倘若有人能看到的話,便能見到這小嬰兒的眉頭皺了一下。
武清月一點也不覺得自己有什麼公主命。
她一人吃飽全家不愁,野蠻生長到了二十多歲,沒想過天降財富,沒想過家庭喜樂,沒被社會打磨出個順天認命的性格,甚至還有點莽。
或許可以說…是很頭鐵。
在她失去意識之前,她就在網上跟人毫不客氣地據理力爭。
爭論的主題是,武則天的長女安定公主到底是不是被她的母親殺害,又嫁禍給王皇后的。
不知道是不是因為姓武的緣故,武清月格外崇拜敢以女子身份稱帝的武則天。
一見這問題又被早年間的各種論斷給帶跑偏了,她當即掏出了鍵盤,和貼子裡的各路網友展開了激烈的辯論。
仗著自己手速驚人,便來了一出狂暴輸出。
「我就不說,編寫資治通鑑的司馬光是不是有這種本事魂穿到別人床底,或者變身嬰兒床,竟然還能寫出驚啼這樣的細節,用更加生動形象的口吻描繪昭儀殺女。

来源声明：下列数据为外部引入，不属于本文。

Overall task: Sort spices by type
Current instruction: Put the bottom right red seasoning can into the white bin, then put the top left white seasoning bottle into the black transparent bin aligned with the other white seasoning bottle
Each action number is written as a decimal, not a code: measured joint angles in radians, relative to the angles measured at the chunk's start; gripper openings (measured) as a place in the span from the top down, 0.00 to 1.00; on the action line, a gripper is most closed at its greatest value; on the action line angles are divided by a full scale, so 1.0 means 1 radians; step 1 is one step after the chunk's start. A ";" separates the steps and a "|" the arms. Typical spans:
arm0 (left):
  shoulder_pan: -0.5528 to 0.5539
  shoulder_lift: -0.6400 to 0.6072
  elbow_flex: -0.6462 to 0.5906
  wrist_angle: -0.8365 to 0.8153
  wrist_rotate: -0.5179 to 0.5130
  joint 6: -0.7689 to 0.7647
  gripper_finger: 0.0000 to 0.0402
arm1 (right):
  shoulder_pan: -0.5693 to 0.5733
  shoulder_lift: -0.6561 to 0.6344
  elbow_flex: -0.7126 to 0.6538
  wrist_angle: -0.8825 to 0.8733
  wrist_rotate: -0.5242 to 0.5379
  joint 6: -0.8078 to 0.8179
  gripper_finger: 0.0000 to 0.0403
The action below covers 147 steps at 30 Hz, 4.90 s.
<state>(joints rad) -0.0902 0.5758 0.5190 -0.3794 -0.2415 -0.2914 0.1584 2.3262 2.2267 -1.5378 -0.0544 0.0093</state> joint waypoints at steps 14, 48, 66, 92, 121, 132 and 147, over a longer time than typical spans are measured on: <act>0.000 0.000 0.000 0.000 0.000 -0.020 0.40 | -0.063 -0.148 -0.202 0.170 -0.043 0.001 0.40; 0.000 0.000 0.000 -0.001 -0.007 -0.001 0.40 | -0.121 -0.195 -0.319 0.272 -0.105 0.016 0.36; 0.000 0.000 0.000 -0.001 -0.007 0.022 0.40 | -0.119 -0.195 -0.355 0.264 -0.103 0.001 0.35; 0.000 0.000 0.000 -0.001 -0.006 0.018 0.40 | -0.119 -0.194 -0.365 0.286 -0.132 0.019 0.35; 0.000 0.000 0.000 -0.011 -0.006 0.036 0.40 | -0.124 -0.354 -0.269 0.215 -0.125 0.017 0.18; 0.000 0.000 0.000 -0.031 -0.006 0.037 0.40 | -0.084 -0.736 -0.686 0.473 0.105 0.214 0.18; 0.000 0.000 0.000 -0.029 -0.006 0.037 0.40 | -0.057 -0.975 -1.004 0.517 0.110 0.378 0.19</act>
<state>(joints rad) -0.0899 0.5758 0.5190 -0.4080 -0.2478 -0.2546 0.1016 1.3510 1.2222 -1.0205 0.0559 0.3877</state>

」
「也不說按照當時的後宮局勢,小公主到底是活著更有利於加強武皇和高宗之間的感情,還是死了更好。」
「我們直接就事論事來說。」
「看看唐史吧!王皇后是因為小公主之死才被廢黜的嗎?顯然不是,也沒有這個必要再多一條罪名!」
「永徽三年,她將宮人的兒子寄養在名下,在朝臣的協助下將其冊立為太子,就已經有地位不保的徵兆,當時的小公主可還沒出生。」
「高宗推動皇后廢立期間,在提及的理由里也從來沒有皇后殺死公主一說,無非就是皇后無子,又行厭勝之術。所以這本就是一場政治鬥爭!」
「更不用說,如若小公主的確出生在李弘和李賢之間,王皇后被廢的時候,距離小公主過世都有一年多的時間了,又哪裡是當即被扯作幌子呢?」
「……」
「再說了,駱賓王寫討武氏檄的時候,都已不在意說弒君鴆母了,竟也沒說殺女之事。怎麼?是殺母殺女合在一起,還不如其中一項罪名勁爆嗎!」
「我看有些傢伙編史書活像在寫小說,哪裡是要把公主之死和王皇后被廢聯繫在一起,根本就只是想要表現武皇喪盡天良,無所不用其極而已!」
「……」
「洗地?這怎麼能叫洗地!」
「新唐書和資治通鑑里不可信的地方也不是這一處兩處了。」
「古代歷史如果隨著時代演變反而越來越清晰了,還加入了後人締造、藝術加工的結果,到底是更可信還是不可信?昭儀殺女就是這樣的典型。」